> **WORK INSTRUCTION**: Look through the listing below and report every line that contains "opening".

********************

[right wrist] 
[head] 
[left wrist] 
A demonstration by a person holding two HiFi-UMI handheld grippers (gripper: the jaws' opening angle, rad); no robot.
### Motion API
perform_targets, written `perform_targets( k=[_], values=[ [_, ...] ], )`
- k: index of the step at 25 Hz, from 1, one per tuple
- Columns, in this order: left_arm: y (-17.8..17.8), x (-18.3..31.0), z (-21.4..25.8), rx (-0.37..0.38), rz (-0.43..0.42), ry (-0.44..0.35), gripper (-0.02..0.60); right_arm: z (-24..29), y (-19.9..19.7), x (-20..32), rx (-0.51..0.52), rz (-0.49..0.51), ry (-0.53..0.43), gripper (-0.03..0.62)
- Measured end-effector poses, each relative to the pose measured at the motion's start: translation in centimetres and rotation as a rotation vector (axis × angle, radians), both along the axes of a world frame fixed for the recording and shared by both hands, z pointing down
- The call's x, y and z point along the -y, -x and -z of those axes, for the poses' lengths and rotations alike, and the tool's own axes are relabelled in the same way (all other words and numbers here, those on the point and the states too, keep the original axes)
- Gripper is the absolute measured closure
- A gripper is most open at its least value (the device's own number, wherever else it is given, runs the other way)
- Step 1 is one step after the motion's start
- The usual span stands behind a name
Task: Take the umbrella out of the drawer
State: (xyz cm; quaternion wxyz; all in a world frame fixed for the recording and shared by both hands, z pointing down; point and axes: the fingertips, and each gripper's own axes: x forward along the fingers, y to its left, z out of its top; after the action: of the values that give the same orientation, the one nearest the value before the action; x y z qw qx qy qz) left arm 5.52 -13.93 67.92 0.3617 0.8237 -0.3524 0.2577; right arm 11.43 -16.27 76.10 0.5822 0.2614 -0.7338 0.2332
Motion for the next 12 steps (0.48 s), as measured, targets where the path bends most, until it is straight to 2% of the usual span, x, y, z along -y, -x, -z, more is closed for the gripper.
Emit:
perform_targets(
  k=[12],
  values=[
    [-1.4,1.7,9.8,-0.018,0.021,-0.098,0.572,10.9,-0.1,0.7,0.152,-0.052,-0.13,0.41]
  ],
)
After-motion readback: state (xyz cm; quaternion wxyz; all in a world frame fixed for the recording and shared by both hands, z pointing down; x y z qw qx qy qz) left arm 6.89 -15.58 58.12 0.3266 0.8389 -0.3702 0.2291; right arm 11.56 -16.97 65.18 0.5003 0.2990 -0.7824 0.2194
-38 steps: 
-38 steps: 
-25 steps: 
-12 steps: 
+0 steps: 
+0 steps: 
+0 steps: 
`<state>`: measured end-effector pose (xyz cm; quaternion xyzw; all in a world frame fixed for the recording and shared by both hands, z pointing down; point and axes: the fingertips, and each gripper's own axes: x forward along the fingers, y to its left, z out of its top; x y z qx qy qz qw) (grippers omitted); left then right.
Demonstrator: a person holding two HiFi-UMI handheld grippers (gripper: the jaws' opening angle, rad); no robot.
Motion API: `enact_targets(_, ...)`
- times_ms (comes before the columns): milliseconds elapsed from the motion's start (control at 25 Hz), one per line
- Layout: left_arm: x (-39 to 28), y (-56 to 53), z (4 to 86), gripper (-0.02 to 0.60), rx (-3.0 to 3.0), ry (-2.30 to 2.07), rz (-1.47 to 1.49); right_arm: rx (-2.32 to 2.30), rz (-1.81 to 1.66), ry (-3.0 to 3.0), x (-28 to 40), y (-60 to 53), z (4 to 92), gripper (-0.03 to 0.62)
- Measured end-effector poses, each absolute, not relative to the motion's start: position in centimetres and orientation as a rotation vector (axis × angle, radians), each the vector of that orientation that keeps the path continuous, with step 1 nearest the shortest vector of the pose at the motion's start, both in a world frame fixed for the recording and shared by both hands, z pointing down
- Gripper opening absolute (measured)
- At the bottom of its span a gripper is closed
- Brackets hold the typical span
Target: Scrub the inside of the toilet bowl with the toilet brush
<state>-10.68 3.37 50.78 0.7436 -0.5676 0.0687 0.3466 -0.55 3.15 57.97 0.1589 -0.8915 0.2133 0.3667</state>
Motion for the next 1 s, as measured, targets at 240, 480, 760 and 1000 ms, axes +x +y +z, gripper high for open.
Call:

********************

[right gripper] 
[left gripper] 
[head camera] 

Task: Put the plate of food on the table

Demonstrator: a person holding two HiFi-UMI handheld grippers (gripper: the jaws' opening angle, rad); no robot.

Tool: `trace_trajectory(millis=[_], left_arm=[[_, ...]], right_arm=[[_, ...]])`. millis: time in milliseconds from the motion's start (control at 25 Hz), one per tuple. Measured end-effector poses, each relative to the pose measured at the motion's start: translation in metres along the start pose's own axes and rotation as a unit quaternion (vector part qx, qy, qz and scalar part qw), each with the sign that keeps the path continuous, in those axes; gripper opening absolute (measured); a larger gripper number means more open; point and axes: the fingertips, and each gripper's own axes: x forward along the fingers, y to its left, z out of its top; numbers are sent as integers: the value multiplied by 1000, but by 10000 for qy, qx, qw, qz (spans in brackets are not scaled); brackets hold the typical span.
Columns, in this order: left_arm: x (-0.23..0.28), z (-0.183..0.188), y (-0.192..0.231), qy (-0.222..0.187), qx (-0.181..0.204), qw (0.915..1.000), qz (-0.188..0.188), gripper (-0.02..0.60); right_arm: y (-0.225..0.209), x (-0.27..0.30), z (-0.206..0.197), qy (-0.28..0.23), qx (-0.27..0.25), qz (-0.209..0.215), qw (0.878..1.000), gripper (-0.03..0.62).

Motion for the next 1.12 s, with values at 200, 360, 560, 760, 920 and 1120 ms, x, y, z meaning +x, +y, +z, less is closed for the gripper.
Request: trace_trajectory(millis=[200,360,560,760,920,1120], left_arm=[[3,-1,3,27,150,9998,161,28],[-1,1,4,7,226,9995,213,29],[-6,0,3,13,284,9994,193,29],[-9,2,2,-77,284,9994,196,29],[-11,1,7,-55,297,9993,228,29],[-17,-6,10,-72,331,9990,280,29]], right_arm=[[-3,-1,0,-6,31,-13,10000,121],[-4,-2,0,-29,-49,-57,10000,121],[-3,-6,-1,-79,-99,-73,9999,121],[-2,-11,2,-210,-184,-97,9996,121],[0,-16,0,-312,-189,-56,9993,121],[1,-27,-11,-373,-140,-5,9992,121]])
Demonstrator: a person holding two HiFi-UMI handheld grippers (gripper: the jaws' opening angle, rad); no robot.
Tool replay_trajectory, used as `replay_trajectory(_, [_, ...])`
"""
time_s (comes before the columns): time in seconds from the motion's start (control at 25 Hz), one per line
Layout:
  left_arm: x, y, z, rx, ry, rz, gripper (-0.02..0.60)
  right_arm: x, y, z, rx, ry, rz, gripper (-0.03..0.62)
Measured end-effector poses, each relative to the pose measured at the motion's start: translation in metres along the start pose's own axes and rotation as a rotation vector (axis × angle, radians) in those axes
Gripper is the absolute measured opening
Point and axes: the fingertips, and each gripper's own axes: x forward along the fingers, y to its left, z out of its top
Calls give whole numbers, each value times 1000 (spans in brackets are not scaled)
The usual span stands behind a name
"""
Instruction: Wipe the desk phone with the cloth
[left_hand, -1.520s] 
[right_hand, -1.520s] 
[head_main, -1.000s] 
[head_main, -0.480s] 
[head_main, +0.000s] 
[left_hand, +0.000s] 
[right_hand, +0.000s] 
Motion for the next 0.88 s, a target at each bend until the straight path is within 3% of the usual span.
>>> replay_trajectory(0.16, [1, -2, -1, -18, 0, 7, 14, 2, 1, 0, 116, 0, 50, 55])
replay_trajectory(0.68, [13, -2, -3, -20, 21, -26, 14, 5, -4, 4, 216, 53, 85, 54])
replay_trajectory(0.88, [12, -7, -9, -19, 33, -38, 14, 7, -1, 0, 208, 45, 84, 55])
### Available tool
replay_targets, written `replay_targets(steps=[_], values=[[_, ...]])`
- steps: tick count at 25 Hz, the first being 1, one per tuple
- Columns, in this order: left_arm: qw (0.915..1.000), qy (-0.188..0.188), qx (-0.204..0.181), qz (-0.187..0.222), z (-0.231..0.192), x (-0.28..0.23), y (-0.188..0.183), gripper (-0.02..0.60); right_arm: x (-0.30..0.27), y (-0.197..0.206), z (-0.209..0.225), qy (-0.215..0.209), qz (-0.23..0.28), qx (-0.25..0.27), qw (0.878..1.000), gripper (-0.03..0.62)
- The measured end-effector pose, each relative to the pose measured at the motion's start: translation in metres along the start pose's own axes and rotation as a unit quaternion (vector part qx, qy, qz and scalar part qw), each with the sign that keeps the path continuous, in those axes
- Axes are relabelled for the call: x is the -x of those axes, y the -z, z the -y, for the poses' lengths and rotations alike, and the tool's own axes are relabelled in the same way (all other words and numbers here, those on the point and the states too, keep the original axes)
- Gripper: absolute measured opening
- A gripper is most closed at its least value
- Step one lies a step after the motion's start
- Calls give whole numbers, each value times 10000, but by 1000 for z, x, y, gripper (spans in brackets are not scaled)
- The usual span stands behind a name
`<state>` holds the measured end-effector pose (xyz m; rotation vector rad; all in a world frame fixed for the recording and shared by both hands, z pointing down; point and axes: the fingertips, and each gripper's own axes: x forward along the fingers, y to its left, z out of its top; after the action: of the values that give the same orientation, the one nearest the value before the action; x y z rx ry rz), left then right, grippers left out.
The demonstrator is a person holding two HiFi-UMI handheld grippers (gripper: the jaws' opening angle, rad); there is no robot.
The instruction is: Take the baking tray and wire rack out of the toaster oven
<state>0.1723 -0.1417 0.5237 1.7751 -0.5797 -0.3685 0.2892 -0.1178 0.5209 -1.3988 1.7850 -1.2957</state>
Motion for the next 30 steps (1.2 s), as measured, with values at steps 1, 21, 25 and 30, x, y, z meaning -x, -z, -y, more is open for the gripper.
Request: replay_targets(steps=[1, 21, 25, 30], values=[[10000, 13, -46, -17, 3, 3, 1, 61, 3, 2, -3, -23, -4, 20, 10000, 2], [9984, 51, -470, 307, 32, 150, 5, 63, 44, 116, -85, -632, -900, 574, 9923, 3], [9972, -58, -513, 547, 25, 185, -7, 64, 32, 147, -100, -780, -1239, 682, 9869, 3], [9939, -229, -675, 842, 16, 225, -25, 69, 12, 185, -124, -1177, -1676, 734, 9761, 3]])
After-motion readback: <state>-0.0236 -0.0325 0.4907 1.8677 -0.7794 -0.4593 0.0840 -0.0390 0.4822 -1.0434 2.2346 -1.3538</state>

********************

> **RESULT FOR THIS TASK**:
A demonstration by a person holding two HiFi-UMI handheld grippers (gripper: the jaws' opening angle, rad); no robot.
Demonstrator: a person holding two HiFi-UMI handheld grippers (gripper: the jaws' opening angle, rad); no robot.
- Gripper opening absolute (measured)
Demonstrator: a person holding two HiFi-UMI handheld grippers (gripper: the jaws' opening angle, rad); no robot.
Tool: `trace_trajectory(millis=[_], left_arm=[[_, ...]], right_arm=[[_, ...]])`. millis: time in milliseconds from the motion's start (control at 25 Hz), one per tuple. Measured end-effector poses, each relative to the pose measured at the motion's start: translation in metres along the start pose's own axes and rotation as a unit quaternion (vector part qx, qy, qz and scalar part qw), each with the sign that keeps the path continuous, in those axes; gripper opening absolute (measured); a larger gripper number means more open; point and axes: the fingertips, and each gripper's own axes: x forward along the fingers, y to its left, z out of its top; numbers are sent as integers: the value multiplied by 1000, but by 10000 for qy, qx, qw, qz (spans in brackets are not scaled); brackets hold the typical span.
Demonstrator: a person holding two HiFi-UMI handheld grippers (gripper: the jaws' opening angle, rad); no robot.
Gripper is the absolute measured opening
- Gripper: absolute measured opening
The demonstrator is a person holding two HiFi-UMI handheld grippers (gripper: the jaws' opening angle, rad); there is no robot.

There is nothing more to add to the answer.